Le tribunal correctionnel de Paris a frappé fort ce mercredi. Une peine de six ans de prison ferme a été prononcée à l’encontre de l’organisateur de ce vaste trafic de sacs, contrefaits par des ex-salariés de la marque de luxe française.
Le Parisien, le 24 février 2021 à 20h11, par Ronan Folgoas
Des peines de prison ferme au-delà des réquisitions du parquet et des dommages et intérêts somptuaires, à hauteur d’environ 500 000 euros par personne. Le tribunal correctionnel de Paris a décidé de frapper fort ce mercredi à l’encontre de la vingtaine de prévenus dans l’affaire des contrefaçons de sacs Hermès, époque 2008-2012.
Le premier d’entre eux, considéré comme le grand organisateur, a été condamné à six ans de prison ferme et 1,5 million d’euros d’amende, sans parler du volet civil. Au début des années 2000, Romain C. était coupeur cuir pour le compte d’Hermès. Affecté sur le site de production de Pantin (Seine-Saint-Denis), cet ouvrier qualifié en avait été licencié en 2005. Trois ans plus tard, il mettait sur pied un réseau de fabrication parallèle de sacs Birkin, l’un des modèles emblématiques de la célèbre enseigne de luxe.
«Cela apparaît complètement disproportionné»
Jusqu’en 2012, lui et ses complices, pour l’essentiel des ex-salariés d’Hermès, auraient contrefait 400 exemplaires (313 en peaux de crocodile et 87 en cuir selon les estimations de la Justice) écoulés environ 20000 euros l’unité (pour les sacs en croco) dans le cadre d’un réseau de revente international dont les ramifications s’étendaient en Russie et jusqu’à Hongkong. Cette juteuse opération lui aurait rapporté un bénéfice personnel de 2,4 millions d’euros.

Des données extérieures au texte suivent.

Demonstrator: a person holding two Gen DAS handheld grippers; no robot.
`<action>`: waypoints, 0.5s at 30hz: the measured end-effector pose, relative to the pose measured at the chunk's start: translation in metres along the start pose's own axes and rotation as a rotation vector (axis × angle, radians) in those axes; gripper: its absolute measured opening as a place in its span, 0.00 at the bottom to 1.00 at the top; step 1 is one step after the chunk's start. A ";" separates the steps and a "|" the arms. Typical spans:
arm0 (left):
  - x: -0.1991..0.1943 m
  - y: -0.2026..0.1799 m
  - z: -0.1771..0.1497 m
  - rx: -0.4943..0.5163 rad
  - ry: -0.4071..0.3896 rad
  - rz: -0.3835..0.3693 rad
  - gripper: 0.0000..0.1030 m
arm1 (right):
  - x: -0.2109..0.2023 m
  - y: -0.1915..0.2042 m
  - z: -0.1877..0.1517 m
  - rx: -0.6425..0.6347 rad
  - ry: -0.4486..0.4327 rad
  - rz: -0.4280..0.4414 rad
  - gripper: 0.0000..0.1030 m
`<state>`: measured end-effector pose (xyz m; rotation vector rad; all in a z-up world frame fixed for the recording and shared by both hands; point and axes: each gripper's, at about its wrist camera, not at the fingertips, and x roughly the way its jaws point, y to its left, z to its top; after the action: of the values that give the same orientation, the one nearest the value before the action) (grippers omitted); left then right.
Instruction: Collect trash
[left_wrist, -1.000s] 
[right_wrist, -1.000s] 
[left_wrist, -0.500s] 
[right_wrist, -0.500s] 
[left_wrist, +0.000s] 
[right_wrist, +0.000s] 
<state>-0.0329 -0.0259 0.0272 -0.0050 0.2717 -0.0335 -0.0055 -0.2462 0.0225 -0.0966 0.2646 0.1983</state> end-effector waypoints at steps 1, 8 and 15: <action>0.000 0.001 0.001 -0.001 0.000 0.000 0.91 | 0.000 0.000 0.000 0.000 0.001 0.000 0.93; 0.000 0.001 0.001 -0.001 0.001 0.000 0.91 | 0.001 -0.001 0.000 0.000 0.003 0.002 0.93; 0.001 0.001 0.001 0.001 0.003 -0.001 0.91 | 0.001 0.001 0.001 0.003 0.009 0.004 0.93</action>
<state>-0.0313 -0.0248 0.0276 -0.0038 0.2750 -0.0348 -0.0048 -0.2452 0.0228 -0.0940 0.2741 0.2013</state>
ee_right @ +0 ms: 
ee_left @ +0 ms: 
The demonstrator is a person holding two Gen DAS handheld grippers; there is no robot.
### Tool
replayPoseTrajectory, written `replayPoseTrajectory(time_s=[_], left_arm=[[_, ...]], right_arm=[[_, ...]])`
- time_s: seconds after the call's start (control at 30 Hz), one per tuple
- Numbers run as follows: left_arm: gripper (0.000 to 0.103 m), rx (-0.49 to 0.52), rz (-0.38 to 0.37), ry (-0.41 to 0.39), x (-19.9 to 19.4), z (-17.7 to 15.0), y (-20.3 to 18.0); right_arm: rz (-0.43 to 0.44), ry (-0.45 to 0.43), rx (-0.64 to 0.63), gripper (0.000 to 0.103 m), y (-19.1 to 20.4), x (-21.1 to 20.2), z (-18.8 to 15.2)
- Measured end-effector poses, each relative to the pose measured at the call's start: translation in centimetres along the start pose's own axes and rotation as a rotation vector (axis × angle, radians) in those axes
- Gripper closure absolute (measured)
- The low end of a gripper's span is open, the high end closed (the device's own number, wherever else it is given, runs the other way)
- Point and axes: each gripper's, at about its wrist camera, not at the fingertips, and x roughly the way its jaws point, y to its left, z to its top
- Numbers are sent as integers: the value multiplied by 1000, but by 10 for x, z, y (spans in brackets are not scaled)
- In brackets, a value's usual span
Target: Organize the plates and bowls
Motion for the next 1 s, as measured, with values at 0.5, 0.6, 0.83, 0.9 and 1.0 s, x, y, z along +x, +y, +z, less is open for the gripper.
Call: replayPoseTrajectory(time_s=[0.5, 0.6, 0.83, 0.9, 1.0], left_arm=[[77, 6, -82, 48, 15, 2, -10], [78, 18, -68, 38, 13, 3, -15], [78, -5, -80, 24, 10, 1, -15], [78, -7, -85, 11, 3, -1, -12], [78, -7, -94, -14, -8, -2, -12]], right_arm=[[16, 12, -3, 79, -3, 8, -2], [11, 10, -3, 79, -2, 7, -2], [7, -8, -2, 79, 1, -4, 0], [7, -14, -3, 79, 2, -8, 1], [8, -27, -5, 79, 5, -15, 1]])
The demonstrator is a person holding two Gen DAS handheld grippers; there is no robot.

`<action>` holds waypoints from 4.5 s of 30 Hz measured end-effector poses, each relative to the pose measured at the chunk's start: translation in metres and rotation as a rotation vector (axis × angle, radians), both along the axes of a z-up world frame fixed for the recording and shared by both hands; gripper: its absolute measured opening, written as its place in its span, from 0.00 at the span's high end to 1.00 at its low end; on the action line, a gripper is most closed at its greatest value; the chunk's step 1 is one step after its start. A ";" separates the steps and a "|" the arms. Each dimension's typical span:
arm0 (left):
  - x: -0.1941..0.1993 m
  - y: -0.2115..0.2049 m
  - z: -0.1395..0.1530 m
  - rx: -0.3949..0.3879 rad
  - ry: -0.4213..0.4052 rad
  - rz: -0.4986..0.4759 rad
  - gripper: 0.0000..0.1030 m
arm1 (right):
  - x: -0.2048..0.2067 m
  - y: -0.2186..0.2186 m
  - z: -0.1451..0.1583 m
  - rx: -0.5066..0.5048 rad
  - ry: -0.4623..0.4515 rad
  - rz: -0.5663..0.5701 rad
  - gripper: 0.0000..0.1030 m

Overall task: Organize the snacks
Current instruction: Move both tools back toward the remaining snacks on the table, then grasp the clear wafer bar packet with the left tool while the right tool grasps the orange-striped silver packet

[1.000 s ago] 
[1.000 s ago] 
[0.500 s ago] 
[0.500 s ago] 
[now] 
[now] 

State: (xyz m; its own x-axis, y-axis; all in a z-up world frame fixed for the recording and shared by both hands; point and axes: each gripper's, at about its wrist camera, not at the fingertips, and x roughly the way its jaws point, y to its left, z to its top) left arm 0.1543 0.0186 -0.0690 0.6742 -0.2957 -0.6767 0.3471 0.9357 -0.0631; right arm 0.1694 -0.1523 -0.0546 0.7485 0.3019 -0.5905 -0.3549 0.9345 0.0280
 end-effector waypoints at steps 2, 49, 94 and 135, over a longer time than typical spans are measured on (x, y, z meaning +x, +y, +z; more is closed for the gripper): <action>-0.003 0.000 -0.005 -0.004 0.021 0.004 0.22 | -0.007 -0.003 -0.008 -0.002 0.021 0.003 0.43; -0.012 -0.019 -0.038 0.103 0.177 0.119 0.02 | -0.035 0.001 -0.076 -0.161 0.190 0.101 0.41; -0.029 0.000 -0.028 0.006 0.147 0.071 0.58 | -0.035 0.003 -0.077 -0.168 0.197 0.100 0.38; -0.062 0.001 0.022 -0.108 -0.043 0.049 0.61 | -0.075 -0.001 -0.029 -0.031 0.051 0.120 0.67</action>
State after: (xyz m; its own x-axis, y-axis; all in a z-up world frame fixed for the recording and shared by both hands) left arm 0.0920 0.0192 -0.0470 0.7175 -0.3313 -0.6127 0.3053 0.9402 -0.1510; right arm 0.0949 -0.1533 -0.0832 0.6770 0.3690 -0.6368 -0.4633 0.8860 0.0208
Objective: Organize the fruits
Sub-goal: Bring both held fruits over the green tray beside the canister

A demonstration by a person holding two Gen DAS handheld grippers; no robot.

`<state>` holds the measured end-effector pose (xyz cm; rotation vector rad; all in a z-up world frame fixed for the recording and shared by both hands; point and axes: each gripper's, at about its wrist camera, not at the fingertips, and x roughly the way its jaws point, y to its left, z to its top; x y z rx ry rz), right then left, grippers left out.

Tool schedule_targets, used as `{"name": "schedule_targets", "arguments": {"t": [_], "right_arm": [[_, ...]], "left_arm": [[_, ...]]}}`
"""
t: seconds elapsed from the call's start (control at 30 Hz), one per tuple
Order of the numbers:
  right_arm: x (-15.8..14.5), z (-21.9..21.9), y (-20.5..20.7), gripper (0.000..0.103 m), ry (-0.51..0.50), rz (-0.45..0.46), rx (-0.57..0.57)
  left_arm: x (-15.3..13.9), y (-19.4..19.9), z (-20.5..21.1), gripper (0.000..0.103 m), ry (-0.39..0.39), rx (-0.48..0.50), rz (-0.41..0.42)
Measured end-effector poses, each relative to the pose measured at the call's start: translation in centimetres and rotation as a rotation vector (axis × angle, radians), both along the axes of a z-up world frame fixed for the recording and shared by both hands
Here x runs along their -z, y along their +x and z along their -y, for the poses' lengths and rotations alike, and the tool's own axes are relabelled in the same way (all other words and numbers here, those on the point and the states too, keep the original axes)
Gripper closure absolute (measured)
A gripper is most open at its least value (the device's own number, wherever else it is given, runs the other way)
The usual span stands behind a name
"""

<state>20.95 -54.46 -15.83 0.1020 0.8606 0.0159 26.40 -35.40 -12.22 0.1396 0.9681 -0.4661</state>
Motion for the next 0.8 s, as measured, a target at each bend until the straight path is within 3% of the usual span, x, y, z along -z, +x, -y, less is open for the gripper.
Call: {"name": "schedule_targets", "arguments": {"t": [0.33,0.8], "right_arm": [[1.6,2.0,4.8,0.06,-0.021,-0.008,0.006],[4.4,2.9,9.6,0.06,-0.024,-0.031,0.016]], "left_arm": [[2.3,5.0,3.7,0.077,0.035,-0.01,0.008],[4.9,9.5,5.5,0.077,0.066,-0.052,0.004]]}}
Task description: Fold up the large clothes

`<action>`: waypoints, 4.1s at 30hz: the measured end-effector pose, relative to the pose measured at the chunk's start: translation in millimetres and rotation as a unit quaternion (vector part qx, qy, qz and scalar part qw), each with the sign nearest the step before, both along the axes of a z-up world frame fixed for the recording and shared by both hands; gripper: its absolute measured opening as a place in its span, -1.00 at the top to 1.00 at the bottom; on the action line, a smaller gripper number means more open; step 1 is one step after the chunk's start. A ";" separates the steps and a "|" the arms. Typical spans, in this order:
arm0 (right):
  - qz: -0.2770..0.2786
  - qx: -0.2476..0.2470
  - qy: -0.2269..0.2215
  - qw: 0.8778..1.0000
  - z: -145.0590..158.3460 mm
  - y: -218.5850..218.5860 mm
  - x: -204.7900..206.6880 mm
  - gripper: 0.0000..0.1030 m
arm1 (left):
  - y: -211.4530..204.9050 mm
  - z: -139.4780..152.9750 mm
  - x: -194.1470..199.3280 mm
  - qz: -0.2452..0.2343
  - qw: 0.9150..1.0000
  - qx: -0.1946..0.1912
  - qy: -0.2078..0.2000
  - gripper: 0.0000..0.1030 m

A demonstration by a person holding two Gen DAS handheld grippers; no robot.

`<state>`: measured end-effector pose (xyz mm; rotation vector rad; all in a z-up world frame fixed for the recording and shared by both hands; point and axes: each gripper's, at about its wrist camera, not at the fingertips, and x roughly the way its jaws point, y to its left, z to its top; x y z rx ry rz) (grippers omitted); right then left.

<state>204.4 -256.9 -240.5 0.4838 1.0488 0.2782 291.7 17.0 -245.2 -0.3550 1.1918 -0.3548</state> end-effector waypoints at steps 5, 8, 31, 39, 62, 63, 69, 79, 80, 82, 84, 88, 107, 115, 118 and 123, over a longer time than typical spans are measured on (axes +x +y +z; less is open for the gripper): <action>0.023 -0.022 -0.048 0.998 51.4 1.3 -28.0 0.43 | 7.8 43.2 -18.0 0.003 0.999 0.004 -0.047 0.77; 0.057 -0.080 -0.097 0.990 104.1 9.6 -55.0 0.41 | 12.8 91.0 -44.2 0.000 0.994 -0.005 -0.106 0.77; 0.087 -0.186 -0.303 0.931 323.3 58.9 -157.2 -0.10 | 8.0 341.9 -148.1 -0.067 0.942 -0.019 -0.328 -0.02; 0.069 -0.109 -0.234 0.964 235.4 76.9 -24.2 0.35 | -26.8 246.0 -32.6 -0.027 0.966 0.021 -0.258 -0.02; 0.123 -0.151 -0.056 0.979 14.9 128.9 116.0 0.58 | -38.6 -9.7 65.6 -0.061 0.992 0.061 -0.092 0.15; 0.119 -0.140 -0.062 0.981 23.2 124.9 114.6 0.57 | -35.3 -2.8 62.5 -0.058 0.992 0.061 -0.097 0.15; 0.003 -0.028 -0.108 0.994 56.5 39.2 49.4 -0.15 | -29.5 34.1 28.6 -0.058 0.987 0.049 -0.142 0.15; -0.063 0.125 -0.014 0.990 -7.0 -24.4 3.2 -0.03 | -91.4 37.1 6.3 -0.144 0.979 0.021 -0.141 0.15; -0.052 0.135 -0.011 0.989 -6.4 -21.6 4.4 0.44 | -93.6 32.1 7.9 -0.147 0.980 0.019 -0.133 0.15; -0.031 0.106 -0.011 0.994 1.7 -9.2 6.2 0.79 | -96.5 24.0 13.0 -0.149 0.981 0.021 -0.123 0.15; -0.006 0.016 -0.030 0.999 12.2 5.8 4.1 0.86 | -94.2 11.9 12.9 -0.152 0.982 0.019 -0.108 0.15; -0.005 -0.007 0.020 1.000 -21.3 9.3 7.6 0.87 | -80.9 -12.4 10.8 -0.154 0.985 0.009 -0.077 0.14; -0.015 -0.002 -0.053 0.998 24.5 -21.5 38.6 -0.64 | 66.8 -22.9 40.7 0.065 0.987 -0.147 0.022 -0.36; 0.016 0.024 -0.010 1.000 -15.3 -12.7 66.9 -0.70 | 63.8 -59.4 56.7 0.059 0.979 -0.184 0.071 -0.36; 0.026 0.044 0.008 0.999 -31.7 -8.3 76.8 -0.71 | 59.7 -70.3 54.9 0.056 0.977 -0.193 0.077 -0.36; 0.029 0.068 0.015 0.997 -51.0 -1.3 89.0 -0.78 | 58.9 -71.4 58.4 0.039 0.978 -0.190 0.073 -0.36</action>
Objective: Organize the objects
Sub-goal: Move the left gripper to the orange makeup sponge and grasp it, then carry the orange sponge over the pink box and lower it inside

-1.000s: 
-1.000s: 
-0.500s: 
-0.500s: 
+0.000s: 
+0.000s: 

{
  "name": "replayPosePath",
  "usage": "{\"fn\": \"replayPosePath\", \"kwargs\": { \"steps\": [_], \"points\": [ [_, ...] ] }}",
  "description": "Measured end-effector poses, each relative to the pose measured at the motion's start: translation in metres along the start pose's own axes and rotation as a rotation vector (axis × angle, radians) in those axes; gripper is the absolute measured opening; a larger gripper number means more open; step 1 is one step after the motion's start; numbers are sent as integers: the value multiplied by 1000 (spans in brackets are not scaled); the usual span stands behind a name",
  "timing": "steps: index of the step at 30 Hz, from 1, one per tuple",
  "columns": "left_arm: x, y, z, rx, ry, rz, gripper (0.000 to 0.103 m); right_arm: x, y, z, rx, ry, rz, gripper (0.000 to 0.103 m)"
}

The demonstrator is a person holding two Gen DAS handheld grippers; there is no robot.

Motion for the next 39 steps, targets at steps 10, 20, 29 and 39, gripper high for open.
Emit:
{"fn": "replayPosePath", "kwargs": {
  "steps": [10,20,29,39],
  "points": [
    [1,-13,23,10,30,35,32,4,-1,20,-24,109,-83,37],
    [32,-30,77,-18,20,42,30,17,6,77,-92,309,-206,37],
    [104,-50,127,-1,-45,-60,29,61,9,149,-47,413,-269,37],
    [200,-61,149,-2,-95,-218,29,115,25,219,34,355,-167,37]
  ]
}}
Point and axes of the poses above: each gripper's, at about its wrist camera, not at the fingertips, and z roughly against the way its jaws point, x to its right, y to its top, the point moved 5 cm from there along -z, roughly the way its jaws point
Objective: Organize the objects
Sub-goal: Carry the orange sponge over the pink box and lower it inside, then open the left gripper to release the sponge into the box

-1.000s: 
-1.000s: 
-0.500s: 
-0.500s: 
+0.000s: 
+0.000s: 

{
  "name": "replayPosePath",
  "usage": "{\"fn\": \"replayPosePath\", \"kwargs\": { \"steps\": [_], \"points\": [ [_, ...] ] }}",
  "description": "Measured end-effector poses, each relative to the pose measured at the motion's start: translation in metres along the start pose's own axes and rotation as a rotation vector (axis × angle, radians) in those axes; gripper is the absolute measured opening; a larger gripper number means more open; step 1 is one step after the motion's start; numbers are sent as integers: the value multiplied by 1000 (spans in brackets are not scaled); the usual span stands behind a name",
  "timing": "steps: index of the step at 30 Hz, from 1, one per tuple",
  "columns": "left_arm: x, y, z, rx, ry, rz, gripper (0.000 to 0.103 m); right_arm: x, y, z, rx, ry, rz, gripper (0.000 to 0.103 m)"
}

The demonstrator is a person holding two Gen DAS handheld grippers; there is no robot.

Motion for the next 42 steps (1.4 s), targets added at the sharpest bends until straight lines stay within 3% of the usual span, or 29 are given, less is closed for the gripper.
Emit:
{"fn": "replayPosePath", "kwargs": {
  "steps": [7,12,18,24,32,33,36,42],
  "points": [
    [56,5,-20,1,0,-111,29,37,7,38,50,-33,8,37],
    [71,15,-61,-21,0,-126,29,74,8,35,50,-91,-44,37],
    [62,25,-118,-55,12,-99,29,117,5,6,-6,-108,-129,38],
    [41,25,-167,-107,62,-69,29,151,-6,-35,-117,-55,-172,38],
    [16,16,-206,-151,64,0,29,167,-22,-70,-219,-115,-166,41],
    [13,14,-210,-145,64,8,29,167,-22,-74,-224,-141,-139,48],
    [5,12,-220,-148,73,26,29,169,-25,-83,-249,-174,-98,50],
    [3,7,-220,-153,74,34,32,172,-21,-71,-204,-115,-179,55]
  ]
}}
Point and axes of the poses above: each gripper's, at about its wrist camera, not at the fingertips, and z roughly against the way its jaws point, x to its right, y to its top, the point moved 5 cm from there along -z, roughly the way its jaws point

Domicilié en Australie, il fait désormais l’objet d’un mandat d’arrêt. « Compte tenu de l’extrême sévérité des peines, nous allons évidemment interjeter appel, indique son avocat Me Alexandre Lazarègue. Six ans de prison ferme pour une affaire vieille de dix ans dans laquelle il n’est pas question d’atteinte aux personnes mais d’atteinte aux biens et de délits économiques et financiers, cela apparaît complètement disproportionné ».
L’autre principal prévenu a été condamné à deux années de prison ferme (avec bracelet électronique), plus deux avec sursis. Daniel K., un sexagénaire domicilié à Asnières (Hauts-de-Seine), est reconnu coupable d’avoir joué un rôle essentiel dans la fourniture des peaux de crocodile. Le nerf de la guerre pour ces maroquiniers clandestins dont les ateliers français étaient établis à Colombier-Saugnieu (Rhône) et Miribel (Ain).
L’ex-chef d’entreprise devra en outre payer une amende de 400 000 euros (dont 200 000 euros avec sursis) et plusieurs de ses biens, dont le domicile familial d’Asnières, doivent être saisis. Daniel K., présent lors du délibéré, devrait lui aussi faire appel de sa condamnation.
Un marchand d’armes russe parmi les fidèles clients
En dehors de Romain C., deux autres ex-salariés de la marque française ont été condamnés à des peines de prison ferme (15 mois et 12 mois). « Les montants des dommages et intérêts sont tout à fait disproportionnés, réagit Me Patrick Hagège, l’avocat de l’un d’entre eux. C’est notamment pour cette raison que nous ferons appel ».